Ahora bien, aunque elijamos como referente esencial El Capital en aras de superar la representación del estado exterior, no lo tenemos fácil; nos exigiremos una reflexión en profundidad y sin prejuicios, ya que si bien a primera vista parece que Marx opta por la identidad de esencia entre producción y estado, hay momentos, y momentos teóricamente muy relevantes, en que mantiene una posición aparentemente irreconciliable, en que defiende algunas tesis esenciales, que afectan al concepto mismo de capital, y que parecen distanciarse de esa identidad del estado con la producción.

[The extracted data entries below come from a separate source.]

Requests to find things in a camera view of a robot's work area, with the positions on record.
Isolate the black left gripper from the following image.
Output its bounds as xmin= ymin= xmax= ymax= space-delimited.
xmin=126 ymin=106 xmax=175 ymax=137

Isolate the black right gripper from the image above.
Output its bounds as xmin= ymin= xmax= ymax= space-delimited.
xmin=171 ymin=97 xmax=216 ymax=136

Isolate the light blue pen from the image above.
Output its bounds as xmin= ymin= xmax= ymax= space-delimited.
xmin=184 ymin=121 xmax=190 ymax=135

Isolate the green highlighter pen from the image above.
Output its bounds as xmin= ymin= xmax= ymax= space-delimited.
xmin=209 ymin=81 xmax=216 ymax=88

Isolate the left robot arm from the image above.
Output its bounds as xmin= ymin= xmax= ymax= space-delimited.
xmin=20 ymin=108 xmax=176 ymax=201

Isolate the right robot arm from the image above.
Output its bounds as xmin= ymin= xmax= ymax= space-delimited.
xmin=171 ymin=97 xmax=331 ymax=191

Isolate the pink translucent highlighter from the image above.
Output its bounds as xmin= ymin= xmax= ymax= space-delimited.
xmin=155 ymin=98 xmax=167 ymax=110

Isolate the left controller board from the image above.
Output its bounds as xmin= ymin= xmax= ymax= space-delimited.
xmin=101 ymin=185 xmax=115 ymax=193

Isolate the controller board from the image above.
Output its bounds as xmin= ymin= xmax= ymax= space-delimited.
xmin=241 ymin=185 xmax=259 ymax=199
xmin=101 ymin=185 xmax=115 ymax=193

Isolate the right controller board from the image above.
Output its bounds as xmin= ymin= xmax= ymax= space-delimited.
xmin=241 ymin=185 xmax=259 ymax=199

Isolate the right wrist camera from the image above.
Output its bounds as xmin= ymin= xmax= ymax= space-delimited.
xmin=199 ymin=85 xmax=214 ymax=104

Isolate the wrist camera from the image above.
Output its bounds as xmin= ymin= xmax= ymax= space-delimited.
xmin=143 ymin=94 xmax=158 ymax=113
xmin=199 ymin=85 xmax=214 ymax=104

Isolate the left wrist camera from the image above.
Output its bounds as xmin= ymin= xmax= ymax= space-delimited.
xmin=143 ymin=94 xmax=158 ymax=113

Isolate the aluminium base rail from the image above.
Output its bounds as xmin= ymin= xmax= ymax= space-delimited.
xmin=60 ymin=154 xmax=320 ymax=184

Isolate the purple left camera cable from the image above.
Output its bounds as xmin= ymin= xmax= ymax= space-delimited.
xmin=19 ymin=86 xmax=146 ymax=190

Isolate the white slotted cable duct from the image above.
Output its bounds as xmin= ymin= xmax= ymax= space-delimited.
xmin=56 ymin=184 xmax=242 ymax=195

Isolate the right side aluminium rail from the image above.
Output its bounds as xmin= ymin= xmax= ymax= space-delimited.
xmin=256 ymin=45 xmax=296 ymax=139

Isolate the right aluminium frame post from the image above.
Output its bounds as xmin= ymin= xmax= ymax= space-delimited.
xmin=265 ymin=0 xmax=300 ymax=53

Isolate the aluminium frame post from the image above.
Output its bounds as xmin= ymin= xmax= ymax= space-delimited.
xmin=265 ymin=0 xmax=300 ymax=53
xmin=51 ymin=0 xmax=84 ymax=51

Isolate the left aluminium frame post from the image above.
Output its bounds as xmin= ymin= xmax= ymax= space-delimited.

Efectivamente, es un hecho empírico constatable que Marx, cuando caracteriza la forma capital, recurre más o menos explícitamente al estado; lo cual parece apoyar la tesis de la identidad estado-mercado. Pero enseguida surge una especie de paradoja, ya que, si bien Marx defiende un concepto de capitalismo fuertemente basado en la explotación, sin duda alguna señala con mucho énfasis que la explotación no define su esencia, no es un rasgo distintivo del concepto; aunque es intrínseco al capitalismo, no le es propio, es común a otros modos de producción. La determinación esencial del capitalismo, lo que le individualiza y da su ser propio, no es la explotación (cosa común a las sociedades de clase), sino una determinación específica de ésta, que en primera aproximación podemos describir como la explotación al margen de la coerción, en particular la del estado, sin intervención de éste (salvo en situaciones excepcionales). Con más concreción, la peculiaridad de la explotación capitalista yace en su mecanismo, en su forma técnica, en ser apropiación del plusvalor [29], que sirve de medio en la creación del capital. Y esta aparente separación o ausencia del estado en ese proceso técnico económico parece relegar al estado a un papel subsidiario, semejante al que le atribuía el pensamiento liberal.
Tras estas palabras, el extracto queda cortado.